WHAT NEEDS TO BE DONE
The entire listing is to be repeated verbatim.

THE DATA
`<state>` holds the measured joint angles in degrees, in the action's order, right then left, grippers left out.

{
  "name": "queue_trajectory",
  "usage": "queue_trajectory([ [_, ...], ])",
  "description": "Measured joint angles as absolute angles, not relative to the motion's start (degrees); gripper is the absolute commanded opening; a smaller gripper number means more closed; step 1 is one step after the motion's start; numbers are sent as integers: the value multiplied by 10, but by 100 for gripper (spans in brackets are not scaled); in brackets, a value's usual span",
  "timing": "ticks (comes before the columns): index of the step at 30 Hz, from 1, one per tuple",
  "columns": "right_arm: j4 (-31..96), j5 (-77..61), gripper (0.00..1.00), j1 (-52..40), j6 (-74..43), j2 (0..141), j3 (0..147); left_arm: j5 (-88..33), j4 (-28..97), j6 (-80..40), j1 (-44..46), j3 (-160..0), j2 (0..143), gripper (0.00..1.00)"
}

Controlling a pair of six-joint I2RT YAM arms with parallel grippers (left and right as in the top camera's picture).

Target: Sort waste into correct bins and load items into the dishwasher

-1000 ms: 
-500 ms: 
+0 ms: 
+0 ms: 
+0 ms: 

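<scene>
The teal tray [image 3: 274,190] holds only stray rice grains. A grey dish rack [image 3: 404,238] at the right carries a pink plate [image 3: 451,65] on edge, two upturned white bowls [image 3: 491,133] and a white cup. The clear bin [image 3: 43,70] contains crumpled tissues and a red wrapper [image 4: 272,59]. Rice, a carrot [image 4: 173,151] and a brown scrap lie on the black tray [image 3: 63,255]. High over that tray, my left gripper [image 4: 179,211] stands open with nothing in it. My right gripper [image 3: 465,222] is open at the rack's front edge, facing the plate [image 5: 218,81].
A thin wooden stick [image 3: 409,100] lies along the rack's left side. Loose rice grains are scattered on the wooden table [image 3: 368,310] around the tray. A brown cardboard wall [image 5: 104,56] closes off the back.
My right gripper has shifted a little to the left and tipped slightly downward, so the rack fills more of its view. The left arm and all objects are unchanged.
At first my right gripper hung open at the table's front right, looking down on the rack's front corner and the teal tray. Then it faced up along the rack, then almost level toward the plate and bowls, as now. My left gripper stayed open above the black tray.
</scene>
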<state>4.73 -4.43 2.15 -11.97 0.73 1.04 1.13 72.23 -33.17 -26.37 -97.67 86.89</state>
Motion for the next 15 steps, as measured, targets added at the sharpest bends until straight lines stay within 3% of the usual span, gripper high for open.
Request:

YOUR RESPONSE
`<state>` holds the measured joint angles in degrees, in the action's order, right then left, grippers left out.

{
  "name": "queue_trajectory",
  "usage": "queue_trajectory([ [_, ...], ])",
  "description": "Measured joint angles as absolute angles, not relative to the motion's start (degrees); gripper is the absolute commanded opening; a smaller gripper number means more closed; step 1 is one step after the motion's start; numbers are sent as integers: the value multiplied by 10, but by 100 for gripper (spans in brackets are not scaled); in brackets, a value's usual span",
  "timing": "ticks (comes before the columns): index of the step at 30 Hz, from 1, one per tuple",
  "columns": "right_arm: j4 (-31..96), j5 (-77..61), gripper (0.00..1.00), j1 (-52..40), j6 (-74..43), j2 (0..141), j3 (0..147); left_arm: j5 (-88..33), j4 (-28..97), j6 (-80..40), j1 (-44..46), j3 (-160..0), j2 (0..143), gripper (0.00..1.00)"
}

Controlling a pair of six-joint I2RT YAM arms with parallel grippers (left and right as in the top camera's picture).

Target: Sort waste into correct bins and load items into the dishwasher

-1000 ms: 
-500 ms: 
+0 ms: 
+0 ms: 
+0 ms: 

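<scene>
The teal tray [image 3: 274,190] holds only stray rice grains. A grey dish rack [image 3: 404,238] at the right carries a pink plate [image 3: 451,65] on edge, two upturned white bowls [image 3: 491,133] and a white cup. The clear bin [image 3: 43,70] contains crumpled tissues and a red wrapper [image 4: 272,59]. Rice, a carrot [image 4: 173,151] and a brown scrap lie on the black tray [image 3: 63,255]. High over that tray, my left gripper [image 4: 179,211] stands open with nothing in it. My right gripper [image 3: 465,222] is open at the rack's front edge, facing the plate [image 5: 218,81].
A thin wooden stick [image 3: 409,100] lies along the rack's left side. Loose rice grains are scattered on the wooden table [image 3: 368,310] around the tray. A brown cardboard wall [image 5: 104,56] closes off the back.
My right gripper has shifted a little to the left and tipped slightly downward, so the rack fills more of its view. The left arm and all objects are unchanged.
At first my right gripper hung open at the table's front right, looking down on the rack's front corner and the teal tray. Then it faced up along the rack, then almost level toward the plate and bowls, as now. My left gripper stayed open above the black tray.
</scene>
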<state>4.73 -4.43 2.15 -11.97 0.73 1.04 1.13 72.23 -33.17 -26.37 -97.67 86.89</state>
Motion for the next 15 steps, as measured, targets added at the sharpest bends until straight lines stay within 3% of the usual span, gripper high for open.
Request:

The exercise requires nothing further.